--- About this task ---
What are the lines below, starting at the line containing "These two frames" and ending at the line containing "In which area of the image above does the white gripper"? Write them out exactly, ends included, without pictures.

--- Supplied material ---
***
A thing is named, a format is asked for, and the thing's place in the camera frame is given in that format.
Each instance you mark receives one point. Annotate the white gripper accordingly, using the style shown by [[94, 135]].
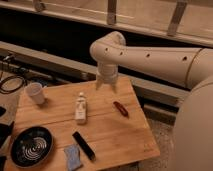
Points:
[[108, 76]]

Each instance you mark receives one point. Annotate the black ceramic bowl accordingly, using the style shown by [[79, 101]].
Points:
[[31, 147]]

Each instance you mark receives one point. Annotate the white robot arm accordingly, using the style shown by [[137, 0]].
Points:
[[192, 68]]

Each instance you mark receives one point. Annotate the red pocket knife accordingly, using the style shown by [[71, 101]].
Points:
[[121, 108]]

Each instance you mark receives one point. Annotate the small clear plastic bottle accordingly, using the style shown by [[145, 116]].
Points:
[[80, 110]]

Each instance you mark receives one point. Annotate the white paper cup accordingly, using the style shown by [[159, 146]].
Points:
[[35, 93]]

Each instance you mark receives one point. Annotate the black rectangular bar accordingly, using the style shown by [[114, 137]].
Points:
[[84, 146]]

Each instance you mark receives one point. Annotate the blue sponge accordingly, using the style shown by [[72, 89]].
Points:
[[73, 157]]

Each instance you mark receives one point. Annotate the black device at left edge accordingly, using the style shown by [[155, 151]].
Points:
***
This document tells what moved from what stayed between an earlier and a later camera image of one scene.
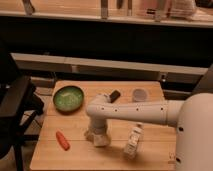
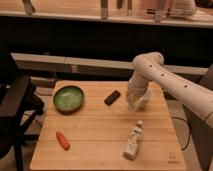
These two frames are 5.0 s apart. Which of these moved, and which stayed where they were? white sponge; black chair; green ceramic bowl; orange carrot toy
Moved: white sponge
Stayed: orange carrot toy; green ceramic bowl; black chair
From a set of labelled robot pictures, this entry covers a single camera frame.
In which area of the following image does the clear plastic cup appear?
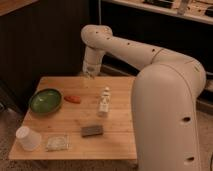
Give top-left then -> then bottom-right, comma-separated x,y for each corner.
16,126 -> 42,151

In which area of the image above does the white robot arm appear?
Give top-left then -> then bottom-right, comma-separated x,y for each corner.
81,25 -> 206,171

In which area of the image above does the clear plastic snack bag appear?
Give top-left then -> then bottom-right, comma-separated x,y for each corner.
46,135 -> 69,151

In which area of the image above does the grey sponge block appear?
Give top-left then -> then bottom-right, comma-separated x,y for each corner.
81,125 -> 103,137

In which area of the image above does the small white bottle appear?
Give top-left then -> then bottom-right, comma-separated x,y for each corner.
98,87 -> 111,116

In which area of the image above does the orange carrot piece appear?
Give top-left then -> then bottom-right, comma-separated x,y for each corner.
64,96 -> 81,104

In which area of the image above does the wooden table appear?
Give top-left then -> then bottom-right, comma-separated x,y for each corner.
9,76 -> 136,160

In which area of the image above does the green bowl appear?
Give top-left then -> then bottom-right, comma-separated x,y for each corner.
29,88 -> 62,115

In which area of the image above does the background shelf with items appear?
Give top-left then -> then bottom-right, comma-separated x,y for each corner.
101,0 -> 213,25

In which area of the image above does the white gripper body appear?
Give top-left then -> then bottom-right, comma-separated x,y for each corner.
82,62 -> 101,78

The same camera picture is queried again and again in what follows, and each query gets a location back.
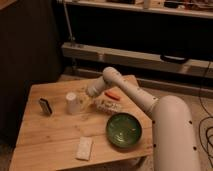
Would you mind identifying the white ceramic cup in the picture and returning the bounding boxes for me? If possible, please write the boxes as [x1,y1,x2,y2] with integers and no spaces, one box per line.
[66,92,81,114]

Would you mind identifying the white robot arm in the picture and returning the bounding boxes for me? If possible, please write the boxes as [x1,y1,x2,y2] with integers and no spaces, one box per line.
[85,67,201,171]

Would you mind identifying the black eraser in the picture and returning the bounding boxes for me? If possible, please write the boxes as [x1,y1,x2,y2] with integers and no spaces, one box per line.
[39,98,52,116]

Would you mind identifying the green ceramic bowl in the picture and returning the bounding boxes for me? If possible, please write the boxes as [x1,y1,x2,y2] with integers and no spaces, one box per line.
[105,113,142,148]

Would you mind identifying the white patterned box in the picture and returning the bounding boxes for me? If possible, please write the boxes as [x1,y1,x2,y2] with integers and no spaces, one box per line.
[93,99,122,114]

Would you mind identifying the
***
--- Solution for this problem ---
These two frames are 5.0 s apart. Which of these moved, and which stayed where they were? white sponge; black chair; green ceramic bowl; orange carrot toy
Moved: white sponge
Stayed: orange carrot toy; green ceramic bowl; black chair
From a set of labelled robot pictures, this entry covers a single camera frame.
In which area of the following image does the clear plastic cup appear?
Give top-left then -> then bottom-right, comma-separated x,y for each corner.
16,126 -> 42,151

In which area of the image above does the white robot arm appear?
Give top-left then -> then bottom-right, comma-separated x,y for each corner.
81,25 -> 206,171

In which area of the image above does the clear plastic snack bag appear?
Give top-left then -> then bottom-right, comma-separated x,y for each corner.
46,135 -> 69,151

In which area of the image above does the grey sponge block appear?
Give top-left then -> then bottom-right, comma-separated x,y for each corner.
81,125 -> 103,137

In which area of the image above does the small white bottle appear?
Give top-left then -> then bottom-right, comma-separated x,y for each corner.
98,87 -> 111,116

In which area of the image above does the orange carrot piece appear?
Give top-left then -> then bottom-right, comma-separated x,y for each corner.
64,96 -> 81,104

In which area of the image above does the wooden table appear?
Give top-left then -> then bottom-right, comma-separated x,y for each corner.
9,76 -> 136,160

In which area of the image above does the green bowl appear?
Give top-left then -> then bottom-right, comma-separated x,y for each corner.
29,88 -> 62,115

In which area of the image above does the background shelf with items appear?
Give top-left then -> then bottom-right, comma-separated x,y for each corner.
101,0 -> 213,25

In which area of the image above does the white gripper body appear?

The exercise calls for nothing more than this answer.